**What the task requires:**
Your answer must be the full listing below, restated word for word, with no pictures in it.
** Supplied data follows **
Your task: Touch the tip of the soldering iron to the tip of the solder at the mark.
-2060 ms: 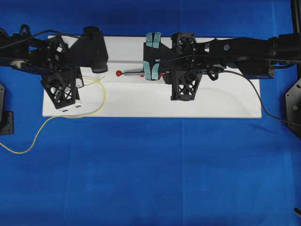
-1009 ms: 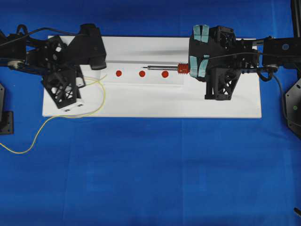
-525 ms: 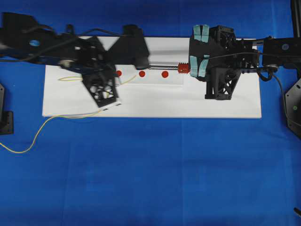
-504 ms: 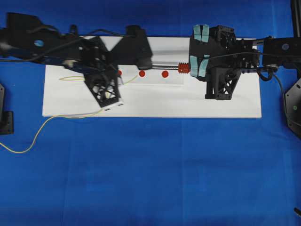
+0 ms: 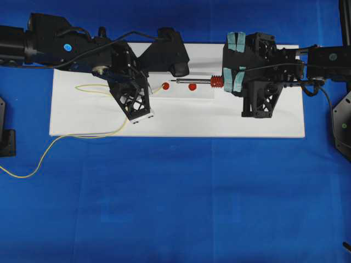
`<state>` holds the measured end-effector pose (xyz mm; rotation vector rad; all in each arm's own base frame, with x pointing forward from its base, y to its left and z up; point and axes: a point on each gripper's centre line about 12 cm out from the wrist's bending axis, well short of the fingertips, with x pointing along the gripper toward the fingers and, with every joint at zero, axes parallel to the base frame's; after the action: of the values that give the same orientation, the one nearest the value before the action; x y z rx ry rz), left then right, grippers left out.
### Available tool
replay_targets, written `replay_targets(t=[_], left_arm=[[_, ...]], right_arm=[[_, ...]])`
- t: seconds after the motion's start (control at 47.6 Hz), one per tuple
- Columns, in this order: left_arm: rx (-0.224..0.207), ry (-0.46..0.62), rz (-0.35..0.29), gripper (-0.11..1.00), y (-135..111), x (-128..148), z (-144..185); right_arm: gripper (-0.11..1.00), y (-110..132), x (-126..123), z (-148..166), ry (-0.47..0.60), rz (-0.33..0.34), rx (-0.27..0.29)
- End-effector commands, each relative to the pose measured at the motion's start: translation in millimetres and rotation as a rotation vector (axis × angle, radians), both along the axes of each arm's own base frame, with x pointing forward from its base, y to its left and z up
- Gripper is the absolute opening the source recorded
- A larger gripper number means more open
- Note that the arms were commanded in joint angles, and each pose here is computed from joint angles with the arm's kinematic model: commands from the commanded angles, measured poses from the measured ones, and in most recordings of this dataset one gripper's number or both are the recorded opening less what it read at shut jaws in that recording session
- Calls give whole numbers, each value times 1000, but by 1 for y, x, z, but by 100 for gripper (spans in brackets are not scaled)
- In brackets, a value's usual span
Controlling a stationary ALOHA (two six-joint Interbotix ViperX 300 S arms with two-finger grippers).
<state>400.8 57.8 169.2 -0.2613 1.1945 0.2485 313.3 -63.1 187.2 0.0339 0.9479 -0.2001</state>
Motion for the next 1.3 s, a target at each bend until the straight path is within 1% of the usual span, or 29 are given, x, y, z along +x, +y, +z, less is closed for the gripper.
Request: replay_targets(t=[0.0,0.294,0.441,0.799,1.282], left_arm=[[9,-37,-3,1,1,5,11],[9,-34,-4,1,1,6,10],[10,-36,-6,1,1,6,10],[9,-33,-12,1,-1,6,10],[8,-28,-18,1,-4,6,10]], right_arm=[[6,0,2,9,-35,1,-6],[6,-1,3,7,-31,0,-7],[6,-1,5,0,-9,1,-1],[6,-4,19,-19,33,0,9],[6,-8,26,-25,48,-7,10]])
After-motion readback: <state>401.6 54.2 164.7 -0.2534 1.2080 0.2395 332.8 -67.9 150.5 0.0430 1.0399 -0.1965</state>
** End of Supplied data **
**Response area:**
Your task: Touch the tip of the soldering iron to the tip of the solder at the mark.
-2060 ms: 
-1009 ms: 
-525 ms: 
-504 ms: 
+0 ms: 
`<state>` holds the measured end-effector pose (xyz mm; rotation vector rad; all in each arm's own base frame, with x pointing forward from its base, y to its left and z up; point and axes: a point on each gripper's centre line about 12 cm out from the wrist's bending axis, well short of the fingertips, with x pointing along the gripper toward the fingers and, with every joint at zero, axes parallel to the base frame's; after the action: of the values that give the same orientation, the one nearest the value before the action; x y z rx ry rz), left then right, grippers left out.
### Available tool
replay_targets, written `replay_targets(t=[_], left_arm=[[_, ...]], right_arm=[[_, ...]])`
- t: seconds after the motion's start (control at 47.6 Hz), one per tuple
- Columns, in this order: left_arm: rx (-0.224..0.207), ry (-0.46..0.62), rz (-0.35..0.29), gripper (-0.11..1.00), y (-135..111), x (-128..148), z (-144..185); right_arm: gripper (-0.11..1.00), y (-110..132), x (-126..123), z (-148..166), ry (-0.47..0.60), rz (-0.33..0.34), rx (-0.27..0.29)
- End-effector commands, each relative to the pose measured at the motion's start: translation in millimetres and rotation as a rotation vector (axis × angle, radians), both along the axes of each arm's own base frame, with x pointing forward from its base, y to its left and z up
- Gripper is the absolute opening the source recorded
- A larger gripper number means more open
- Note that the arms were commanded in joint angles, and each pose here is computed from joint angles with the arm's kinematic model: commands from the commanded angles, measured poses from the measured ones, and in most recordings of this dataset one gripper's number or both are the recorded opening less what it read at shut jaws in that recording session
- Calls give whole numbers, each value times 1000, but by 1 for y, x, z, but by 100 for gripper (spans in brackets are not scaled)
- In brackets, a value's usual span
Controlling a stationary ALOHA (two six-joint Interbotix ViperX 300 S arms with two-finger grippers).
<state>400.8 57.8 169.2 -0.2613 1.1945 0.2485 313.3 -63.1 187.2 0.0339 0.9479 -0.2001</state>
Motion for the next 1.3 s, a target at each bend until the straight path is within 1% of the usual span, or 29 are given, x, y, z along +x, +y, +z, less is closed for the gripper.
Request: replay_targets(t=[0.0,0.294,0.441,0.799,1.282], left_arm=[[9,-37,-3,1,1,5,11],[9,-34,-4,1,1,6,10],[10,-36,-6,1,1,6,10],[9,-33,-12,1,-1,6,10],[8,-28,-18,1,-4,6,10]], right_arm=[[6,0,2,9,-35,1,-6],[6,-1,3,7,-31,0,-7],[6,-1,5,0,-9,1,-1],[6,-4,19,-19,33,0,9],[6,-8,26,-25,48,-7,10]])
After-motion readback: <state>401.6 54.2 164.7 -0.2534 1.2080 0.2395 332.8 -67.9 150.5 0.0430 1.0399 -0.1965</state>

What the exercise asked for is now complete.